▶ **Required action**
Say how many lines of the listing below include the word "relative", with no other output.
┌──
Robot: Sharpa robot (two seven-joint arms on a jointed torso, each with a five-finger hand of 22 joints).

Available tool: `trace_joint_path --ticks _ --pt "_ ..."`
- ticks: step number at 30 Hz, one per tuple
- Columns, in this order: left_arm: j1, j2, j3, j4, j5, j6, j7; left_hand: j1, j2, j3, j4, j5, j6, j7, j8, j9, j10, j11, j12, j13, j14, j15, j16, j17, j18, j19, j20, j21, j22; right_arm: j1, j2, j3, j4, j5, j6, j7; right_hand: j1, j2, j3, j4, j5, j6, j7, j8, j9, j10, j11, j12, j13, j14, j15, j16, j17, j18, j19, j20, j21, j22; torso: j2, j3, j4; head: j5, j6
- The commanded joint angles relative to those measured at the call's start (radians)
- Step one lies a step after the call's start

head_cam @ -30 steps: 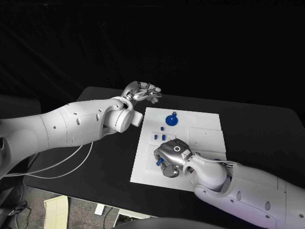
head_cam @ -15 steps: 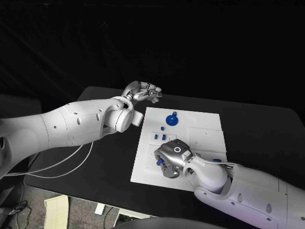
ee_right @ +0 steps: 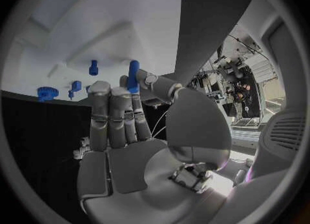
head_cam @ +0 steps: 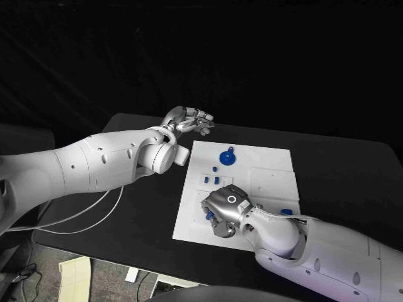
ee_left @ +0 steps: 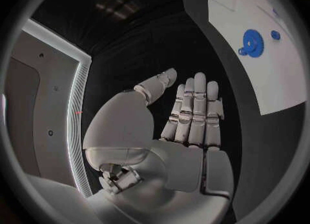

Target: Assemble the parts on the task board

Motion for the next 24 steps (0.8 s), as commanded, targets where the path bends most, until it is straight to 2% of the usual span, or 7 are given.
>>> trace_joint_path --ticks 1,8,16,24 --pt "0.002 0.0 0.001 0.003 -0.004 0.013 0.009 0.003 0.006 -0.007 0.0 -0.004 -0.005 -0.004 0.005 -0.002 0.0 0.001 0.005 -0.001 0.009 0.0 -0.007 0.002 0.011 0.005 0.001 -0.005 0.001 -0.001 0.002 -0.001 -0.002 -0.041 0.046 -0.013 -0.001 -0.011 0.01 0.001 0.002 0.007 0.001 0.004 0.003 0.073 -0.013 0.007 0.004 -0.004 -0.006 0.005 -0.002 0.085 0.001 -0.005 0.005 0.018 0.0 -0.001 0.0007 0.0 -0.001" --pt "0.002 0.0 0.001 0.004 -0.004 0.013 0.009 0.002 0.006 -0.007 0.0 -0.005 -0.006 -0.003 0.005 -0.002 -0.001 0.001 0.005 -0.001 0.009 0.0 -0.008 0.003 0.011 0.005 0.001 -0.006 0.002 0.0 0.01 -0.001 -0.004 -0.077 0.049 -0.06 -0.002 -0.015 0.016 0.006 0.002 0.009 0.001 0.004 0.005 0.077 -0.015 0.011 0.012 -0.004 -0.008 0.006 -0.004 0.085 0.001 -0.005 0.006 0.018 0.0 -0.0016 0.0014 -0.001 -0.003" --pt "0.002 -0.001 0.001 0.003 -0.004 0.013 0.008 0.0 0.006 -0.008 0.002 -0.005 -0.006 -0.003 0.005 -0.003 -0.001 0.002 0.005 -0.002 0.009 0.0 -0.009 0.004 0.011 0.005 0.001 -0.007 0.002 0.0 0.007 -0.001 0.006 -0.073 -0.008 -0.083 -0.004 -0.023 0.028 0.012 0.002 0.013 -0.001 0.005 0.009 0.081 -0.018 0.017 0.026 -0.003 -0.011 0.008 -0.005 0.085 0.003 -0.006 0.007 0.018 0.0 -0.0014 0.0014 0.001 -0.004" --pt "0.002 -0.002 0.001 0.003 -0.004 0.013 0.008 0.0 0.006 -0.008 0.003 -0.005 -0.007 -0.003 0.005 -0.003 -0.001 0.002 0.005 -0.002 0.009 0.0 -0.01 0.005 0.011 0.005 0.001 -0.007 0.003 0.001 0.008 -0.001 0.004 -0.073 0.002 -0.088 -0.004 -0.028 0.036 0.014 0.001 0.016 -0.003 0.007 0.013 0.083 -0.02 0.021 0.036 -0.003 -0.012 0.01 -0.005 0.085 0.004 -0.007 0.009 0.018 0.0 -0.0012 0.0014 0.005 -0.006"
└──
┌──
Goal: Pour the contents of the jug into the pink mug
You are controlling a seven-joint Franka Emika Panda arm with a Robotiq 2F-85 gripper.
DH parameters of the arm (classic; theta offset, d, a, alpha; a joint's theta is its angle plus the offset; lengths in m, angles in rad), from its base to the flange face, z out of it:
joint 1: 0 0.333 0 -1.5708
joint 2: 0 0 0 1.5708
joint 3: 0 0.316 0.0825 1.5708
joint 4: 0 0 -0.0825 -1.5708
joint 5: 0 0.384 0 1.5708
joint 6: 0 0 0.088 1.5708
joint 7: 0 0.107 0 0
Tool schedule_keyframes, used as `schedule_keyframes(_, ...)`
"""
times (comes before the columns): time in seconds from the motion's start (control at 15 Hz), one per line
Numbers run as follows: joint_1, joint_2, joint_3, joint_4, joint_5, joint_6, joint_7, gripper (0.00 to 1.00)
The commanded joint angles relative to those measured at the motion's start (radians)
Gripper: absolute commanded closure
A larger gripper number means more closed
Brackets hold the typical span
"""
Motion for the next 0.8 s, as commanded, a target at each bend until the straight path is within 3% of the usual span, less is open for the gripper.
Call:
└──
▶ **Result of the task**
2